Whether it’s an eye for the perfect image, an ear for the right note or a nose for benefactors, these new leaders in the Bay Area’s vibrant arts scene rely on keenly honed senses to keep their organizations at the top of their game.
After celebrating its 10th anniversary on the Embarcadero via the retrospective exhibition Looking Back, Pier 24 Photography and its recently promoted codirector are now focused on the future. Looking Forward, which opens in June, will showcase works collected by Andrew and Mary Pilara’s Pilara Foundation since its appointment-based museum opened to the public in 2010. “I am looking forward to developing future exhibitions and new kinds of publishing projects with our tight-knit team,” says Haeusslein, who began working with codirector Chris McCall in 2012. A fourth-generation San Franciscan, she notes that retrospectives of Eva Hesse, Diane Arbus and Richard Tuttle at SFMOMA in the early 2000s “helped as I started cultivating a visual vocabulary.” Haeusslein also has “fond memories” from the Legion of Honor, telling the Gazette, “I remember taping the brochure from the 2001 exhibition Acquisition of an Archive: The Graphic Work of Ed Ruscha to the bathroom mirror at home until it faded!”
In nine months as interim executive director of San Francisco Ballet, which ended with her accepting the permanent position in March, St.Germain aided its return to in-person performances, created a chief diversity officer, helped start a fellowship for Black musicians and backed the hiring of Tamara Rojo to succeed Helgi Tomasson as artistic director later this year. But even with several years as chief development officer at the ballet, and similar positions at major theater companies in Minneapolis and Washington, D.C., the Boston native says, “Impostor syndrome is real. I took solace in knowing that no one hops into the world as an executive director — everyone is new at it once.” Married last month to real estate executive Steve Kulinski, and the mother of two children ages 24 and 19, St.Germain notes that “I personally believe when people have a full rich life of family, children, pets and partners, it only makes them more effective in the workplace.”
With experience guiding opera choruses through nearly 100 titles, “it’s an interesting scenario to rehearse a new piece to me and not to the ensemble,” says San Francisco Opera’s newest chorus director. But that’s what Keene, chorus master with Seattle Opera before he succeeded Ian Robertson in January, is doing for next month’s revival of Bright Sheng’s Dream of the Red Chamber, which premiered in San Francisco in 2016. “It’s helped us to bond together and collaborate in finding our way together, which is the biggest challenge,” says Keene. A gifted cellist as a child, he recalls his passion for opera igniting as a teenager in Dallas, when he watched Renata Scotto conclude Anna Bolena with an impressively staged fall down a flight of stairs. “It was a really seminal moment in my life … combined with the great music and singing she’d done all night, I couldn’t believe human beings could achieve that.”

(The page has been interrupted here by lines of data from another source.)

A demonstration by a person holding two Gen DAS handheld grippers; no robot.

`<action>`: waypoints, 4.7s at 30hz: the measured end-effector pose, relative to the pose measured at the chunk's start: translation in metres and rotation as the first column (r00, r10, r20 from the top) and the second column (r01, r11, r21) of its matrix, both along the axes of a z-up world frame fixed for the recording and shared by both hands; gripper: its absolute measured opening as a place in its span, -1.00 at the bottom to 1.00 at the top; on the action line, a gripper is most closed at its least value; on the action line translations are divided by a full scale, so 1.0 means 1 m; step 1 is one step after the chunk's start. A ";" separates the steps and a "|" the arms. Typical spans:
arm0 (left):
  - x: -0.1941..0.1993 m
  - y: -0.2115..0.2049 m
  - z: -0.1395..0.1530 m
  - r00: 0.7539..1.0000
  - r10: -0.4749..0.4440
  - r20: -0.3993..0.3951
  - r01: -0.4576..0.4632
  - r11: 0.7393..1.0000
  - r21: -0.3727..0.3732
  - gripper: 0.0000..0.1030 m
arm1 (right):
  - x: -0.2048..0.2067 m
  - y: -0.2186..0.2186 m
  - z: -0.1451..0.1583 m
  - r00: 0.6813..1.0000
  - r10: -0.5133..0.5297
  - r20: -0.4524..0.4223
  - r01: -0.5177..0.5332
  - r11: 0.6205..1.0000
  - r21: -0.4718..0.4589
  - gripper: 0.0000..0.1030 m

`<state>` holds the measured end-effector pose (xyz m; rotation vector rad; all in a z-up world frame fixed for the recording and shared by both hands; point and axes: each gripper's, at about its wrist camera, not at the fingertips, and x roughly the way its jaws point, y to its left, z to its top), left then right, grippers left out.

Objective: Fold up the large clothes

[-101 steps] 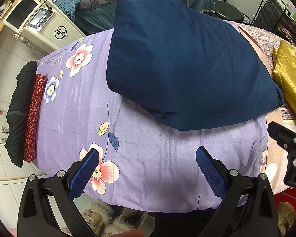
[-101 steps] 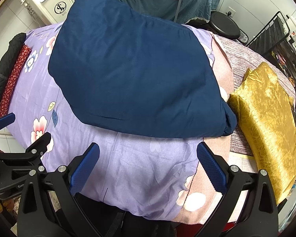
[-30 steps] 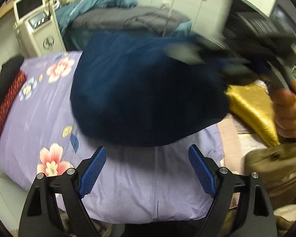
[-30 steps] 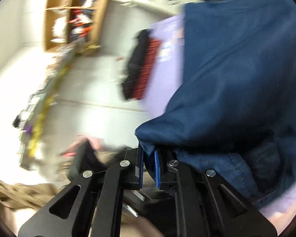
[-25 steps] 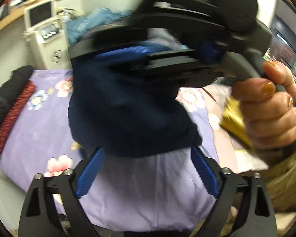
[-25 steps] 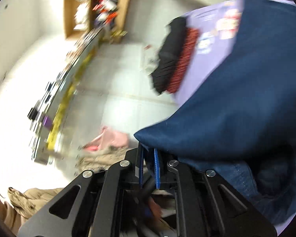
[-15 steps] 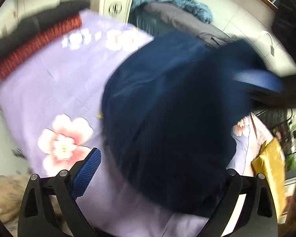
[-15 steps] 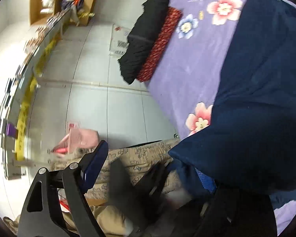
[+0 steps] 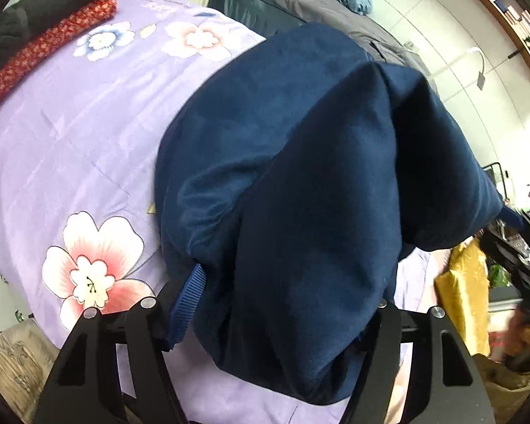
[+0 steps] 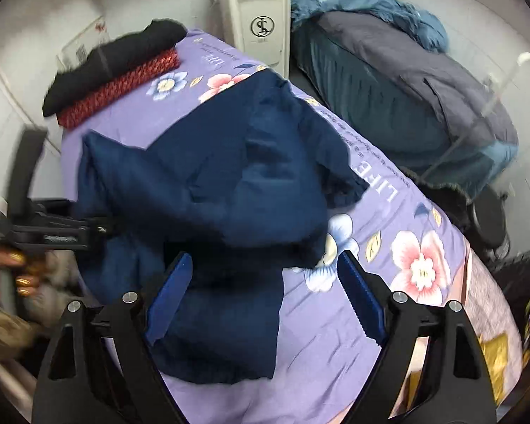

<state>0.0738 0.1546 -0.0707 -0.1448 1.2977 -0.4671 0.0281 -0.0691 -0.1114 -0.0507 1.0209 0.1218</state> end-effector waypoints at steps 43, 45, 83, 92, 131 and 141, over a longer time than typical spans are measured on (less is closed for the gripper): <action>-0.153 0.012 0.424 0.508 -0.026 0.861 0.047 0.999 0.003 -0.74 | -0.259 -0.048 0.339 0.540 -0.176 0.823 -0.311 0.867 0.389 -0.91; -0.136 -0.008 0.423 0.516 -0.042 0.855 0.074 0.997 0.004 -0.74 | -0.252 -0.059 0.337 0.539 -0.214 0.815 -0.260 0.878 0.402 -0.91; -0.102 -0.072 -0.003 0.499 -0.863 0.079 0.788 0.490 0.372 0.86 | -0.088 0.016 -0.078 0.622 -0.702 -0.348 0.771 0.627 0.113 0.87; -0.120 -0.113 -0.069 0.511 -0.859 -0.031 0.752 0.429 0.500 0.62 | -0.117 -0.016 -0.079 0.559 -0.742 -0.370 0.825 0.541 0.162 0.87; 0.309 0.054 0.080 0.922 -0.115 0.370 -0.089 0.867 0.490 0.86 | -0.089 0.011 -0.095 0.716 -0.596 -0.364 0.666 0.738 0.103 0.87; 0.160 0.080 -0.008 0.954 -0.209 0.213 0.072 0.854 0.515 0.88 | -0.050 0.048 -0.124 0.805 -0.479 -0.351 0.449 0.878 -0.167 -0.11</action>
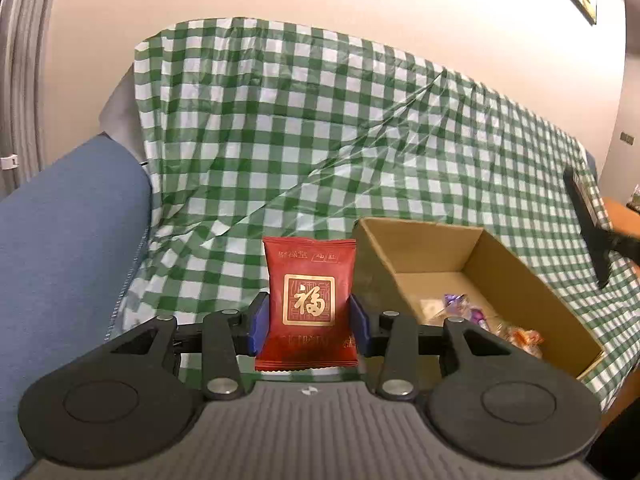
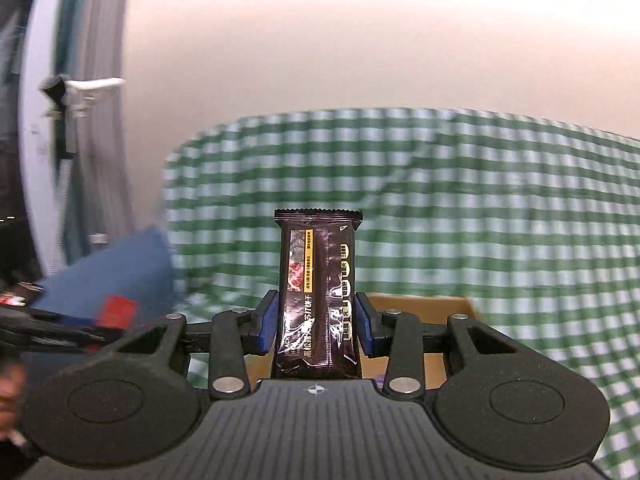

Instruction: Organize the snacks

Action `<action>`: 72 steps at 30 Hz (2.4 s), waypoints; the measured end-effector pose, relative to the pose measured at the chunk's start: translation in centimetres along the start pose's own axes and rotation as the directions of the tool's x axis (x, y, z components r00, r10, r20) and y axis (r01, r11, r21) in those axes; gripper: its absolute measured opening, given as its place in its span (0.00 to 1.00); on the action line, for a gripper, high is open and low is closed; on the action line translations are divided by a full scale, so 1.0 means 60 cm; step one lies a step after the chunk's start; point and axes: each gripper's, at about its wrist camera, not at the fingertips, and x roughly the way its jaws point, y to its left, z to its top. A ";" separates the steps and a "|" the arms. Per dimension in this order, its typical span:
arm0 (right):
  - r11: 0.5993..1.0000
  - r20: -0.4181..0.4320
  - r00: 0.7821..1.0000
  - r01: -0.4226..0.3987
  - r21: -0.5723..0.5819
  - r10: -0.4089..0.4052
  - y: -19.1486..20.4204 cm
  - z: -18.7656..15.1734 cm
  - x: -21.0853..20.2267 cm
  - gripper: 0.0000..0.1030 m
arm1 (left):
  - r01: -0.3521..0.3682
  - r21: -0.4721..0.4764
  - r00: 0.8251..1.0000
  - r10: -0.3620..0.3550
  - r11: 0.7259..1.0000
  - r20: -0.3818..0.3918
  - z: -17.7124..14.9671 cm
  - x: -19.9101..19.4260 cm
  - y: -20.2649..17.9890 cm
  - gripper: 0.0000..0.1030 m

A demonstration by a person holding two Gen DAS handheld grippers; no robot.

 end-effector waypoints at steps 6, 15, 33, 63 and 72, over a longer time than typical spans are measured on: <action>0.984 -0.077 0.990 0.123 0.125 -0.114 -0.095 -0.062 0.020 0.40 | 0.072 -0.050 0.997 -0.073 0.996 -0.016 0.008 0.028 -0.022 0.45; 0.959 -0.070 0.980 0.195 0.207 -0.184 -0.146 -0.075 0.025 0.40 | 0.205 -0.017 0.978 -0.204 0.979 0.035 0.012 0.076 -0.126 0.45; 0.987 -0.069 0.986 0.157 0.034 -0.154 -0.086 -0.068 0.078 0.40 | 0.255 0.023 0.964 -0.256 0.967 0.072 0.052 0.209 -0.240 0.45; 0.933 -0.291 0.914 0.331 0.137 -0.282 -0.087 -0.103 -0.023 0.99 | 0.067 0.014 0.997 -0.068 0.998 0.032 -0.073 -0.008 -0.212 0.95; 0.937 -0.258 0.933 0.301 0.176 -0.251 -0.086 -0.123 -0.136 0.99 | 0.035 -0.011 0.998 -0.036 0.999 -0.048 -0.149 -0.108 -0.250 1.00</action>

The new Helen and Charles Schwab Director of SFMOMA, who takes up his post in late June, comes from a nearly six-year stint at the helm of the Baltimore Museum of Art, where he made headlines for committing to buying and exhibiting art by women, people of color and those who identify as LGBTQ+. Bedford also garnered attention for honoring the request of John Waters, who donated a collection to the Baltimore museum, to name one of its bathrooms after the filmmaker. SFMOMA’s announcement of his hiring hailed Scotland-born Bedford for “strong leadership skills, clear vision and an ability to generate change,” noting that his appointment represents “a moment to be bold, rethink old practices and fully realize the great potential the museum offers.”
Trained in Russia and Santa Fe, the new general director of Opera San José says moving from New York to Silicon Valley last month was like coming home to her native Houston. “There’s this major industry and so much vibrant immigration because of that industry — all these different cultures and ethnic groups in this one location — and it’s very exciting,” Lucey shares. “There’s that feeling of possibility, change and innovation.” An Irish dancer in her youth, and a puppet theater designer while pursuing graduate studies in Moscow, Lucey has built a résumé of innovative opera directing that includes San Francisco Opera’s 2018 production of Tosca, which she reprised for the opening of its 2021 season. Although Lucey will return to San Francisco this fall with La Traviata, her 2018 production for Opera San José that featured a contemporary perspective, her primary focus will be “stewarding an incredible group” in Silicon Valley’s “gem of an opera company.”